The inter-capillary reproducibility of the RNA analysis was assessed by injection of the ssRNA ladder across 8 capillaries. The overlay of the ssRNA ladder obtained from capillaries A through H in a single injection indicated consistent MT and peak profile across all capillaries (data not shown). Table 3 summarizes the average and %RSD values for the MT and CPA%. It is worth noting that excellent inter-capillary reproducibility was obtained with %RSD for MT better than 0.60%. In addition, the %RSD for CPA% was better than 3.00% for all size standard fragments listed in Table 3, indicating outstanding inter-capillary reproducibility.

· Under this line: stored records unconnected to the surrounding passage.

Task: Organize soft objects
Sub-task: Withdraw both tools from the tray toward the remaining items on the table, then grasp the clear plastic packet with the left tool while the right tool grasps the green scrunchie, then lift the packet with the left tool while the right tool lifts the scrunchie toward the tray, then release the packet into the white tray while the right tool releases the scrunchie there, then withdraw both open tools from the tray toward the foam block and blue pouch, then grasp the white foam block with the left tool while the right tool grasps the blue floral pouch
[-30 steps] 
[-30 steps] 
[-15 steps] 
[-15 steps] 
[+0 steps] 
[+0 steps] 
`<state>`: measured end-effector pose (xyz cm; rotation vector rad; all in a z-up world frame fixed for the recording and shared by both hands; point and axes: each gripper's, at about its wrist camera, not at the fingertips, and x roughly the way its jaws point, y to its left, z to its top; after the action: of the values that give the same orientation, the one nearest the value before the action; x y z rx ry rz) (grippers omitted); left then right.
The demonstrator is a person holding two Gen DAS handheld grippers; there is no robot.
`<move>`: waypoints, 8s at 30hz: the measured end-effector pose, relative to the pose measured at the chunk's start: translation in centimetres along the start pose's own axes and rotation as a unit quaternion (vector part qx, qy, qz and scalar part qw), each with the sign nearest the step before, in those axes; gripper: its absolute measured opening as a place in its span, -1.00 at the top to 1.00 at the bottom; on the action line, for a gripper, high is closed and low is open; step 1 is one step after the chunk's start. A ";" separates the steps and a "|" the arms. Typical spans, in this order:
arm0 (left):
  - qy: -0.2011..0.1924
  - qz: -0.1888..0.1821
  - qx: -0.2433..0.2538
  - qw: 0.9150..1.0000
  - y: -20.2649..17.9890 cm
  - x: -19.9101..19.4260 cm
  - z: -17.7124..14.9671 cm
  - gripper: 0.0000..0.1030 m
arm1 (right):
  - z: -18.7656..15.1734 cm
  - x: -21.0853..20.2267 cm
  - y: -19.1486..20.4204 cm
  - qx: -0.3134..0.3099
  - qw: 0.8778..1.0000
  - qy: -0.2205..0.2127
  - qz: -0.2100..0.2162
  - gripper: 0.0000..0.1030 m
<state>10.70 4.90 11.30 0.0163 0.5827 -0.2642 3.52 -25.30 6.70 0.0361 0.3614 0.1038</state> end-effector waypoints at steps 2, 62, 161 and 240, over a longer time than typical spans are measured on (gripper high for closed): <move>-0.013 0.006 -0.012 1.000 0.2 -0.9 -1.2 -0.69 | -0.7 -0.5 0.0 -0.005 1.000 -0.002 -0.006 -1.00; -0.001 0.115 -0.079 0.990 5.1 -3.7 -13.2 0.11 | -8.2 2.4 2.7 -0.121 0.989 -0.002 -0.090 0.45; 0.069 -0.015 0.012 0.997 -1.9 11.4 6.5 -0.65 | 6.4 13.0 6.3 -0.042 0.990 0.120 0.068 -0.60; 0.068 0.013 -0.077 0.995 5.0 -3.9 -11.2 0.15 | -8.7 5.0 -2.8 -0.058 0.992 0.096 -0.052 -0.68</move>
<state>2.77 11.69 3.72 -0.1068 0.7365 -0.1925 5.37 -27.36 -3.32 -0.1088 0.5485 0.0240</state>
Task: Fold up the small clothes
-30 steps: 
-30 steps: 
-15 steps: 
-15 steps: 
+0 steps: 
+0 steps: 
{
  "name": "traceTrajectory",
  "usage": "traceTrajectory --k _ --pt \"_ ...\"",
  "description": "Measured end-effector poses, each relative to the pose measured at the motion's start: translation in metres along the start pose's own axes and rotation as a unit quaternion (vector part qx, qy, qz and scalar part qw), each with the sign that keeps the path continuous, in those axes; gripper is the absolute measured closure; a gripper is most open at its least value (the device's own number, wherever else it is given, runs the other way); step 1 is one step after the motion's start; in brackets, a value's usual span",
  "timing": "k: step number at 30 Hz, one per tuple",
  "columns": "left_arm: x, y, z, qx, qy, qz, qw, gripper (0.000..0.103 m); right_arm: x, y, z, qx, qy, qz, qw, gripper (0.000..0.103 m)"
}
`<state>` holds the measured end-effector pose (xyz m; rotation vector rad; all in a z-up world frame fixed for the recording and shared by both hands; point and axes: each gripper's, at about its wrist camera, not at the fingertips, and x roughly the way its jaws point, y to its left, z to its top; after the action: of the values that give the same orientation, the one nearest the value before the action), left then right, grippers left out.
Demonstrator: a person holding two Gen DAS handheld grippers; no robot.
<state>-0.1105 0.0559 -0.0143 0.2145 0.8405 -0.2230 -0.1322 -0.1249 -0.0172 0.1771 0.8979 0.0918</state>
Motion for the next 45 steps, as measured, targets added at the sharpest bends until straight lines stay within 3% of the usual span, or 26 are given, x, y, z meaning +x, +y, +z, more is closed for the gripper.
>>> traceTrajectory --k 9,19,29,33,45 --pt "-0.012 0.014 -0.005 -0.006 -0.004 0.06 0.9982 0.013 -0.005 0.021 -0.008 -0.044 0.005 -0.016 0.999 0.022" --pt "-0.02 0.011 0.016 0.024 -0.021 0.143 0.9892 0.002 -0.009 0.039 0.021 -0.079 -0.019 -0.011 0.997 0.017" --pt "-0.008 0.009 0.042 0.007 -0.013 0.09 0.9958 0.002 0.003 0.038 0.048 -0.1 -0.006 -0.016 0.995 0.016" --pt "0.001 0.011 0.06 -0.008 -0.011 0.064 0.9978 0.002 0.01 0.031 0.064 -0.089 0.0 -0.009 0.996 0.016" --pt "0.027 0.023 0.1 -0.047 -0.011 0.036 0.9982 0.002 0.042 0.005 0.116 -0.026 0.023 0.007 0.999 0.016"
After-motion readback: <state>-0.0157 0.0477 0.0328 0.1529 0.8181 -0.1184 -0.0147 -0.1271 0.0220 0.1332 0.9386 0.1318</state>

The overall assay reproducibility was evaluated by injecting the ssRNA ladder 6 times in each of the 8 different capillaries, collecting 48 electropherograms. Table 4 summarizes the average and %RSD values for the MT and CPA%. The %RSD demonstrated excellent reproducibility for MT of better than 1.30%. The %RSD for CPA% was better than 4.80% for all size standard fragments listed in Table 4. Furthermore, the average CPA% value for each size standard fragment obtained with 48 injections (Table 4) was within 3.00% of the corresponding value obtained in the assay repeatability study (Table 1), intra-capillary reproducibility study (Table 2) and inter-capillary reproducibility study (Table 3), demonstrating excellent overall assay reproducibility.